╭─ Supplied information

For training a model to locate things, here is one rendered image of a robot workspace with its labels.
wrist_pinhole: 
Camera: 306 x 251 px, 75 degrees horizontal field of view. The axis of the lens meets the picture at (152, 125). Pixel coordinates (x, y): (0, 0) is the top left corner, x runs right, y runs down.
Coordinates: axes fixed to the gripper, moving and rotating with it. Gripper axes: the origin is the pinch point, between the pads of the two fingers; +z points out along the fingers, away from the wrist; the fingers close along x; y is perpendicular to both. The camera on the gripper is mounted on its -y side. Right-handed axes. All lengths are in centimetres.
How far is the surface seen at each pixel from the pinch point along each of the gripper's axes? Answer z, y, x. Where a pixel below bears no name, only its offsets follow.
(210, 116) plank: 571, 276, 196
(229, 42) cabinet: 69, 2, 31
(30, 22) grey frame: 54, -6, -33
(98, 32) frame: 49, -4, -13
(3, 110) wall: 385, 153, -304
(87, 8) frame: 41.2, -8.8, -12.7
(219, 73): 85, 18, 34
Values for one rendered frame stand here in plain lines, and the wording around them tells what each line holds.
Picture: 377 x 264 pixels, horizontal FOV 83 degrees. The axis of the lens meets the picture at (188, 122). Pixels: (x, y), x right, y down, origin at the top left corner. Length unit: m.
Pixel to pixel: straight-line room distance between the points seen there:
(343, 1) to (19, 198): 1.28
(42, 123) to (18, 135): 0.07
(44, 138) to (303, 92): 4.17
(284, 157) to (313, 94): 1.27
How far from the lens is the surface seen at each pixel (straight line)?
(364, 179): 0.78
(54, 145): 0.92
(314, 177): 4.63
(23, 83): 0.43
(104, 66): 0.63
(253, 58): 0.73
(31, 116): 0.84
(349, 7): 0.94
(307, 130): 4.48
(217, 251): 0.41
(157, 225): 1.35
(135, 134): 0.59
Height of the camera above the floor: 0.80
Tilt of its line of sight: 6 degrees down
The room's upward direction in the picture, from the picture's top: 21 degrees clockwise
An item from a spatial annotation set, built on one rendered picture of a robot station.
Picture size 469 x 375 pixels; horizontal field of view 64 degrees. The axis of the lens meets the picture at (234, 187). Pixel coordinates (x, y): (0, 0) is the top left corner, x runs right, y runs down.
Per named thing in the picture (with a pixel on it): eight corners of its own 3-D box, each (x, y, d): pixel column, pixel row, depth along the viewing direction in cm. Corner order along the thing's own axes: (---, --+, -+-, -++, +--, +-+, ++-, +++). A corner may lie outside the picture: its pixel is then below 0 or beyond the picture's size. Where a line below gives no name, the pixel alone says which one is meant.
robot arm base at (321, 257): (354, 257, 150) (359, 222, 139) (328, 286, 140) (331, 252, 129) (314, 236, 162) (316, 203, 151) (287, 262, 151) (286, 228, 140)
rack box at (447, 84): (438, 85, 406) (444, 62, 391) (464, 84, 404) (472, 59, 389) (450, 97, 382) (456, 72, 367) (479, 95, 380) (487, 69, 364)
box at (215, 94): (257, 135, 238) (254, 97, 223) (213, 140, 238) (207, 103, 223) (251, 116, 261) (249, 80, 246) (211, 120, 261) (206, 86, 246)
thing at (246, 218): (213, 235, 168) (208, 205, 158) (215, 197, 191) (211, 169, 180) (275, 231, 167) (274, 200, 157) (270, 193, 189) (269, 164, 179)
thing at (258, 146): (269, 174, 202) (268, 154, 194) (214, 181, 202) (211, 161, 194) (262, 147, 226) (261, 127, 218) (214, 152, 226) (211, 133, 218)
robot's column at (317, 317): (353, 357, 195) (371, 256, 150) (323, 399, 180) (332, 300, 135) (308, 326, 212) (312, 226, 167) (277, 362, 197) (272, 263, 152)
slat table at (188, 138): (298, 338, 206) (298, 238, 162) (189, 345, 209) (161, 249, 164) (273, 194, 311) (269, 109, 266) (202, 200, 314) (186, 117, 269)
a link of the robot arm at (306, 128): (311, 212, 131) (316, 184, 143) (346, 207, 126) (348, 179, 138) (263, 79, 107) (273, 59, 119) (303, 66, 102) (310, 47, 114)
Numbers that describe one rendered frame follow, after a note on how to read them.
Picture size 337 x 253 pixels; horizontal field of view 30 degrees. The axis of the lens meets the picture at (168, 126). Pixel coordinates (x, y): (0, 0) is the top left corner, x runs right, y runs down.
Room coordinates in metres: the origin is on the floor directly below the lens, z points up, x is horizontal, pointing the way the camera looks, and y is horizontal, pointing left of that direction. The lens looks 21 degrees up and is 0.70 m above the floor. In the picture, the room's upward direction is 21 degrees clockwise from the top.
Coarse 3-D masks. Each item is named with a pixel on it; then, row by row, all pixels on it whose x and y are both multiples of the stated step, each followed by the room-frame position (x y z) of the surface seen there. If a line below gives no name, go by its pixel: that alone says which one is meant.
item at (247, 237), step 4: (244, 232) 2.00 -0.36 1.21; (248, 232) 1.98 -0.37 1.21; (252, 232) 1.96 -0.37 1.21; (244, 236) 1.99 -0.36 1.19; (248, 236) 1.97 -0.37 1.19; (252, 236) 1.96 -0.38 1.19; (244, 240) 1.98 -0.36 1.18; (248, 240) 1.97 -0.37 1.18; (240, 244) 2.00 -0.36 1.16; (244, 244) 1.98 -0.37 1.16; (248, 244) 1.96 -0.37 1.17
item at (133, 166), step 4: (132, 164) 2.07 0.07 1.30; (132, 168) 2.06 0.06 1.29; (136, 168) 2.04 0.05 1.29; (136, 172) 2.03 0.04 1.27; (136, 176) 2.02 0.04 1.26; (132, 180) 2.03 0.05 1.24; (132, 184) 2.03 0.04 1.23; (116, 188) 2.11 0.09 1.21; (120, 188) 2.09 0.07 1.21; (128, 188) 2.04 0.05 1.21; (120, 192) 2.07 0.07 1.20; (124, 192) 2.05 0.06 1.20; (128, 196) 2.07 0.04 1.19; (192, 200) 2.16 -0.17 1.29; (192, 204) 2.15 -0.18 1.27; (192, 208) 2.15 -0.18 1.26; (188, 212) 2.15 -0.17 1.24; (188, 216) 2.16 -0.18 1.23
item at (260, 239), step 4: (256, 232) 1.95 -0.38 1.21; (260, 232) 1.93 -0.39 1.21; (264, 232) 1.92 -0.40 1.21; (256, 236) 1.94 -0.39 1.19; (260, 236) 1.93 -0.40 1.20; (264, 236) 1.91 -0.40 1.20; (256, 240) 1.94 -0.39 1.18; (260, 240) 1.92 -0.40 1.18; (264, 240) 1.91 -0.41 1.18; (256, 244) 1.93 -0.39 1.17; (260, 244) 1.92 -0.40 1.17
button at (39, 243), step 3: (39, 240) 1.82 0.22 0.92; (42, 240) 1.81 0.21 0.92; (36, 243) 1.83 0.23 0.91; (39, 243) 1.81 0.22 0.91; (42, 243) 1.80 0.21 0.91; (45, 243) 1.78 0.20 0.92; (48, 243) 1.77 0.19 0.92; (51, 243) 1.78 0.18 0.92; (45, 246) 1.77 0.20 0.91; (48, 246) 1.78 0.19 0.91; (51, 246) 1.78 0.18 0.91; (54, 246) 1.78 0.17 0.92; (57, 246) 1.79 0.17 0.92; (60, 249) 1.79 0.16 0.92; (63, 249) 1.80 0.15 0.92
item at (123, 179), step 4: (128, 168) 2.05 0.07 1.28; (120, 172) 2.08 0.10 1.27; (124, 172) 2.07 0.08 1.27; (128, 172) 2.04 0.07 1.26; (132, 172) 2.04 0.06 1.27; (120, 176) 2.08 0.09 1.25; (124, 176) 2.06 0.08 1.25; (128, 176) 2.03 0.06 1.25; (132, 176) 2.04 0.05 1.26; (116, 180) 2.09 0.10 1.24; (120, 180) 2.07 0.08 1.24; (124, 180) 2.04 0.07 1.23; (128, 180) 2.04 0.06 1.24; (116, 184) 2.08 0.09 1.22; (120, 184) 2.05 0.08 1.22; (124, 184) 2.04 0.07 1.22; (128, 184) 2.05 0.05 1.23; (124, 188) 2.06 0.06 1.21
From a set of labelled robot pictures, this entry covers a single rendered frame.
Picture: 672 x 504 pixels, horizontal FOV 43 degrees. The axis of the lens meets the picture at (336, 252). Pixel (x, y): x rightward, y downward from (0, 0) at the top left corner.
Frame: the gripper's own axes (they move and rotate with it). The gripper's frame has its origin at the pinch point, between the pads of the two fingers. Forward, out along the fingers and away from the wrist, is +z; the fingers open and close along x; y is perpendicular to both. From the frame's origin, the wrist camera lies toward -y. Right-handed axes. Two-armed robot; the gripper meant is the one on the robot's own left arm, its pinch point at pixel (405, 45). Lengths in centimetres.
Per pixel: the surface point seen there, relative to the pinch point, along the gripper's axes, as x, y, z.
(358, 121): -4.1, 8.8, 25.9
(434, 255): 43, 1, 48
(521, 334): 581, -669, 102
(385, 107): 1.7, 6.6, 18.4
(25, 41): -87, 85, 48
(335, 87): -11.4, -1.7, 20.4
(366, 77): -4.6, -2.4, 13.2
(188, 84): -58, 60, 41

╰─

• Task brief: Lines to set down from above: the line with "(217, 251): 0.41", the line with "robot arm base", and every line between, each exactly as written.

• Expected answer:
(217, 251): 0.41
(157, 225): 1.35
(135, 134): 0.59
Height of the camera above the floor: 0.80
Tilt of its line of sight: 6 degrees down
The room's upward direction in the picture, from the picture's top: 21 degrees clockwise
An item from a spatial annotation set, built on one rendered picture of a robot station.
Picture size 469 x 375 pixels; horizontal field of view 64 degrees. The axis of the lens meets the picture at (234, 187). Pixel coordinates (x, y): (0, 0) is the top left corner, x runs right, y runs down.
Per named thing in the picture (with a pixel on it): eight corners of its own 3-D box, each (x, y, d): pixel column, pixel row, depth along the viewing direction in cm. Corner order along the thing's own axes: (---, --+, -+-, -++, +--, +-+, ++-, +++). A corner may lie outside the picture: its pixel is then below 0 or beyond the picture's size. Where a line below gives no name, the pixel alone says which one is meant.
robot arm base at (321, 257): (354, 257, 150) (359, 222, 139) (328, 286, 140) (331, 252, 129) (314, 236, 162) (316, 203, 151) (287, 262, 151) (286, 228, 140)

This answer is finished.